Non era mai stata tanto minacciosa e desiderosa di esserlo.
Voleva terrorizzarlo, renderlo vulnerabile. Non sapeva spiegare il motivo di tutto il rancore che covava nei suoi confronti, lui personalmente non l’aveva neanche mai sfiorata. Nonostante girassero voci parecchio inquietanti sul suo conto, Camille solitamente non era il tipo che si faceva vincere dai pregiudizi. Ma lui appariva sempre così sicuro di se, così altero e fiero anche nella sofferenza; e ciò non faceva altro che accrescere l’odio che provava verso l’intera famiglia Irwin.

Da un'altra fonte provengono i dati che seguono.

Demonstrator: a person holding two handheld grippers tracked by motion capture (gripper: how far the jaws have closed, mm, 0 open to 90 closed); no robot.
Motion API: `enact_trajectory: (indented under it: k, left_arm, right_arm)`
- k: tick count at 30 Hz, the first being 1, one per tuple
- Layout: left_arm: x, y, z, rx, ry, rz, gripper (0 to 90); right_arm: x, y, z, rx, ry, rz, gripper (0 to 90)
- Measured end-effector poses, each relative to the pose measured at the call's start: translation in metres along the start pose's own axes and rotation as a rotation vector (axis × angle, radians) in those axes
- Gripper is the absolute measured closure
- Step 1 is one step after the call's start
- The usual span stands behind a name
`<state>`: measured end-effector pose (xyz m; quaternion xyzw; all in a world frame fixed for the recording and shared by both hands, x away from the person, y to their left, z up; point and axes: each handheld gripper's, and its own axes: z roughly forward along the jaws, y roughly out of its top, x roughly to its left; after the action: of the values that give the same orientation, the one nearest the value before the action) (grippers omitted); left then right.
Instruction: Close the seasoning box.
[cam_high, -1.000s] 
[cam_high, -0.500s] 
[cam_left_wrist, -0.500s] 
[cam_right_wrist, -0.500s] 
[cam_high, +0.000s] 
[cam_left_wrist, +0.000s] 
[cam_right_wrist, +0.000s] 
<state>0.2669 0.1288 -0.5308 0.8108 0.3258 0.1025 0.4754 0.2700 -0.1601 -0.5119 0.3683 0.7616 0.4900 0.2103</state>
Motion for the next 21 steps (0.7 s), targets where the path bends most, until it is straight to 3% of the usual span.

“Chi si rivede. Non ti è bastato avermi quasi ucciso l’altra sera?” domandò retorico, facendo leva coi gomiti per sollevarsi e gemendo sommessamente pochi istanti dopo per lo sforzo “Oh, forse vuoi portare a termine il lavoro. Avanti, sono qua. Non ti fermerò.” concluse, puntando il suo sguardo distaccato nel suo.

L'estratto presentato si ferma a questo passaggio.